Poi Baier approfondisce: “fin dall’inizio, con Catherine, ci siamo detti che nel film ci sarebbe stata una voce narrante. E ce ne siamo resi conto mentre scrivevamo il testo. Abbiamo capito che spiegava molte cose, soprattutto riguardo alla complessità delle relazioni intergenerazionali. A volte, però, era un po’ noioso avere un bambino che parlava di certi argomenti. Abbiamo attraversato diverse fasi. E il risultato che vedete nel film definisce anche la sua struttura.
Nel film, infatti, è il regista che parla più volte. Dice di aver adattato il libro di Christophe, e questo crea una certa distanza. Una distanza doppia, perché quando si legge il libro, ci si rende conto che non è un resoconto puramente fattuale, è già un passo oltre. E il film, a sua volta, è una versione ancora più romanzata. L’unica voce che poteva davvero trasportare questa storia era quella del regista”.
Protagonista della conferenza anche una raggiante Dominique Reymond, che interpreta la nonna: “una madre coraggiosa, che protegge la sua famiglia, la tiene sotto la sua ala, al sicuro – dice – Il fatto che sia disabile non la definisce completamente, la vedo piuttosto come una donna che vive con coraggio, senza lasciarsi abbattere. Ho sempre pensato che questo le conferisse una certa durezza, una resistenza. E poi c’è l’amore Per molto tempo, l’amore è stato qualcosa legato all’idea di seduzione, all’attrazione fisica, al desiderio dell’altro. Soprattutto quando sei un attore, cerchi sempre di essere qualcuno che l’altro vorrebbe vedere.
Hai questi modelli in testa, uno dopo l’altro. In un certo senso, la vita dipende dal desiderio dell’altro. E questo, alla fine, ti toglie una parte di libertà. Non sei più libera come quando avevi 12 o 13 anni. Dopo i 14, entri in una fase in cui non appartieni più completamente a te stesso, perché, volente o nolente, diventi un oggetto di desiderio. È quello che la società ci mostra. Le persone non ti guardano negli occhi, guardano più in basso, diciamo. Lo impari molto rapidamente.

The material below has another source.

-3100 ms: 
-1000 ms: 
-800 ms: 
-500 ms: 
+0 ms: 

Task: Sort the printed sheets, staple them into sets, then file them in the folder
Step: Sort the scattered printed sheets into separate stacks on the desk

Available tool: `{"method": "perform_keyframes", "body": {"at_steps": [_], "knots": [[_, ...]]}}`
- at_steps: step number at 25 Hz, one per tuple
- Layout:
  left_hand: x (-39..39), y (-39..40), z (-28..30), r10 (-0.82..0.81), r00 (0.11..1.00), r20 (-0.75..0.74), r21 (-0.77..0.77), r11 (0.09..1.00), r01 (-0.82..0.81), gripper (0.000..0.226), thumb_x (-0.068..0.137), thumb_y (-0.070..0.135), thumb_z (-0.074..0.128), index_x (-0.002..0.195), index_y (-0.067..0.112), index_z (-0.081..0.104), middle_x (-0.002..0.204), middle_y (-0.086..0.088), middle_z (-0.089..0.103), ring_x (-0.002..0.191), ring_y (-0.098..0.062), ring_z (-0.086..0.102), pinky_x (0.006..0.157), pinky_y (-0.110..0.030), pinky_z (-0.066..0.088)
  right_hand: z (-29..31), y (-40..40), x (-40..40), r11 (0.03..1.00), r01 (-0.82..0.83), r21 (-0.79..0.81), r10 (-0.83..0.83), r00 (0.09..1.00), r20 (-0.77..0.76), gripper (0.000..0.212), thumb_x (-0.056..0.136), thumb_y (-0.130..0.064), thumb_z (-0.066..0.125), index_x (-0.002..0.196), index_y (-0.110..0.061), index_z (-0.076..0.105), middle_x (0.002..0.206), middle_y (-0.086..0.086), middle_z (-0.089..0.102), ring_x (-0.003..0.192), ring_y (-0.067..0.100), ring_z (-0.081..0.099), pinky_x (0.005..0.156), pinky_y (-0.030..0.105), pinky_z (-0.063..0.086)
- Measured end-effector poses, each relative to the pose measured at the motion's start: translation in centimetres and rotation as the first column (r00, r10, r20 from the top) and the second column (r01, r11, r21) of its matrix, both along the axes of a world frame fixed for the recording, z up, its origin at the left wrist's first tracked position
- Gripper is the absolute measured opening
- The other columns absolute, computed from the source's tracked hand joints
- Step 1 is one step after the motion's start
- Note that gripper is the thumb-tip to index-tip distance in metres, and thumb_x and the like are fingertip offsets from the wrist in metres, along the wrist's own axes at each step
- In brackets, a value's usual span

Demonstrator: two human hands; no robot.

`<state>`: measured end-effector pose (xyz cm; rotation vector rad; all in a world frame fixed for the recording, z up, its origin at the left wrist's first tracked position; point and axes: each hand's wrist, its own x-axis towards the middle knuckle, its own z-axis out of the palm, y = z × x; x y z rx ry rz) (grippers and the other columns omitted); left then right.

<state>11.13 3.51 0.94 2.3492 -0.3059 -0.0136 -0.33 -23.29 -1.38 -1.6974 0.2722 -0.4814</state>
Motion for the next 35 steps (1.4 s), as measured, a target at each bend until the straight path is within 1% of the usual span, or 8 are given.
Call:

E allora costruisci una personalità che corrisponda a quel desiderio, che dura per un certo tempo. E poi, a un certo punto, tutto questo finisce. Ed è fantastico quando finisce. È quello che sto vivendo io, ed è quello che vive anche la nonna nel film. Non fai più parte di quella narrazione. E finalmente puoi ritrovarti. È qualcosa di enorme, ma è una verità profonda per me. All’improvviso, torni a essere ciò che eri prima: un essere umano libero. Né uomo né donna, né ragazzo né ragazza. Solo un essere umano. Fino ai 13 anni hai questa sensazione fortissima: non hai paura di nulla, vuoi conquistare il mondo intero.
Il vero amore è quello che costruisci con il tempo, come un maglione che intrecci con i tuoi amici, con la tua famiglia, con i bambini di tutto il mondo. Amiamo tutti i bambini del mondo e ogni bambino che soffre è come se fosse il nostro stesso bambino. Questo è il vero amore”.